Tutto su kit bici elettrica



La Bici a pedalata assistita

La bici elettrica o bicicletta elettrica a pedalata assistita è una novità interessante e specialmente una possibilità fondamentale per favorire gli spostamenti nella città e nei paesi, tanto da potersi in molti casi profilare infatti come un trasporto diverso alla macchina, scooter o moto quale sia.

Il meccanismo della bicicletta è piuttosto semplice, il movimento dei pedali è costantemente assistito dal motore elettrico, motore che riceve l'impulso dai pedali stessi.
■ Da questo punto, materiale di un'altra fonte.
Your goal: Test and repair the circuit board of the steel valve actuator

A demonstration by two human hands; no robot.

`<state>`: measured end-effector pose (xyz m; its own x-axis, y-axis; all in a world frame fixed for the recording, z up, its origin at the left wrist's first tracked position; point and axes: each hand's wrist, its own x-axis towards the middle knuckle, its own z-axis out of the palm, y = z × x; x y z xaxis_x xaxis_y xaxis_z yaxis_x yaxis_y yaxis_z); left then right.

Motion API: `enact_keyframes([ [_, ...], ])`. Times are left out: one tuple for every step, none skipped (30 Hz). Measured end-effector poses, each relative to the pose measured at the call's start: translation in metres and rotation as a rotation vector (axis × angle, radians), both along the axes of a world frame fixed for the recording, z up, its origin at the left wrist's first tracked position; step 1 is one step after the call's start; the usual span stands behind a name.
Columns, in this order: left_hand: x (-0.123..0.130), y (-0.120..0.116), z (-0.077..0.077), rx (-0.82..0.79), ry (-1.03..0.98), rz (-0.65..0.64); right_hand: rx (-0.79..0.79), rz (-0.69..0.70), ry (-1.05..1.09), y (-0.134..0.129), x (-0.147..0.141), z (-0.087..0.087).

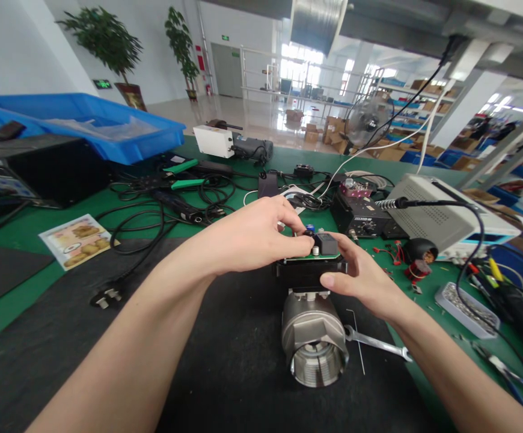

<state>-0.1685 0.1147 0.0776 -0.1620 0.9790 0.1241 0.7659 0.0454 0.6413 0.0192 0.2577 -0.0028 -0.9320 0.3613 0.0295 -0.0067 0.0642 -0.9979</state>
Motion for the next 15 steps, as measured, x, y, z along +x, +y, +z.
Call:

Il motore induce una pedalata quale tendenzialmente si stabilizza sui 25 Km/h, se si interrompe la pedalata o si frena il motore si ferma immediatamente.

Questo genere di bicicletta a seconda del modello ha un autonomia che è in grado di coprire percorrenze che possono variare tra i 40 e gli 80 Km oltrepassati i quali termina la carica del motore.

In aggiunta ai modelli di diversa potenza, a seconda del genere di bicicletta si danno confort differenti, possiamo difatti trovare modelli dotati di segnalatori che indicano lo stato di carica della batteria, perfino segnalatori acustici, computer di bordo, ammortizzatori posteriori e via dicendo passando dai modelli più spartani a quelli full optional.

Indipendentemente dalle finiture e dagli accessori la bicicletta elettrica è un mezzo decisamente salutare, comodo, comodo da usare, non inquinante e inoltre piuttosto economico, pensate che mediamente il prezzo per un pieno, che consente un'autonomia per circa 30 km, è di 0. 05 euro.

E qualora è vero che può rappresentare una valida alternativa per altri mezzi di trasporto, lo è addirittura di più per una vasta scelta di tutte quelle persone di età avanzata che con la bicicletta elettrica possono permettersi di mantenersi in moto con qualche sforzo fisico sostenibile.

Ma torniamo a spiegare delle caratteristiche della bicicletta elettrica e spendiamo quache parola sulle caratteristiche del motore impiegato. La potenza massima consentita per i motori delle bici elettriche è di 250W; l'attivazione come abbiamo detto puo essere effettuata in concomitanza con l'azione dei pedali e per lo stesso principio l'attività del motore si arresta non appena si smette di pedalare.

La velocità massima consentita è di 25Km/h; è completamente vietato applicare un accelleratore al motore per aumentarne la velocità, nel presente circostanza difatti un ipotetico controllo provocherebbe l'immediato sequestro del mezzo, superflue riteniamo sono le considerazioni relativamente alla sicurezza del mezzo nel caso che ne alterino le caratteristiche (come nel caso in cui venisse applicato un accelleratore).

Per quanto concerne la batteria della bicicletta elettrica, è possibile scegliere fra batteria in piombo, al nickel e al Litio.

La batteria della bici elettrica in piombo è parecchio simile a quella impiegata con le automobile, è relativamente economica, abbastanza pesante e facile da trovare in caso di cambio.

Un consiglio utile per mantenerla in buona salute è quello di evitare di farla scaricare interamente, di frequente infatti in questo caso, si danneggia in modo definitivo.

Le batterie al nickel, durano normalmente più delle batterie al piombo fra i 24 e i 36 mesi, sono di gran lunga meno pesanti e il loro prezzo non supera i 300, 00 Euro. Circa ogni 90 giorni vanno interamente scaricate. Un'altra opzione è l'impiego della batteria al litio che ha connotati più soddisfacenti rispetto a quelle delle batterie al nickel.

Le sospensioni della bicicletta elettrica sono da decidere con attenzione a seconda dell'utilizzo che ne farete, difatti la categoria di strada che in genere percorrete sarà determinante per valutare la tipologia più appropriata da applicare.

Determinante come per qualunque mezzo di trasporto è fare una manutenzione periodica clicca per leggere di più efficace, controllando la condizione delle gomme, i freni e la giusta lubrificazione di tutti gli apparati; è bene non usare la bicicletta elettrica in caso di forte pioggia.

Vi ricordiamo che per normativa colui che utilizza una bici elettrica non è tenuto all'uso del casco, alla stipula di un'assicurazione e all'erogazione del bollo, ma tantissime persone considerano più raccomandabile sia l'impiego del casco che l'assicurazione.

E' bene da ultimo non dimenticare che coloro che usano una bici a pedalata assistita, camminano in strada e sfruttano un mezzo di trasporto che circola insieme a motocicli e macchine, è pertanto ampiamente consigliabile un'ottima conoscenza ed un puntuale rispetto della segnaletica ed in generale delle norme previste dal codice della strada.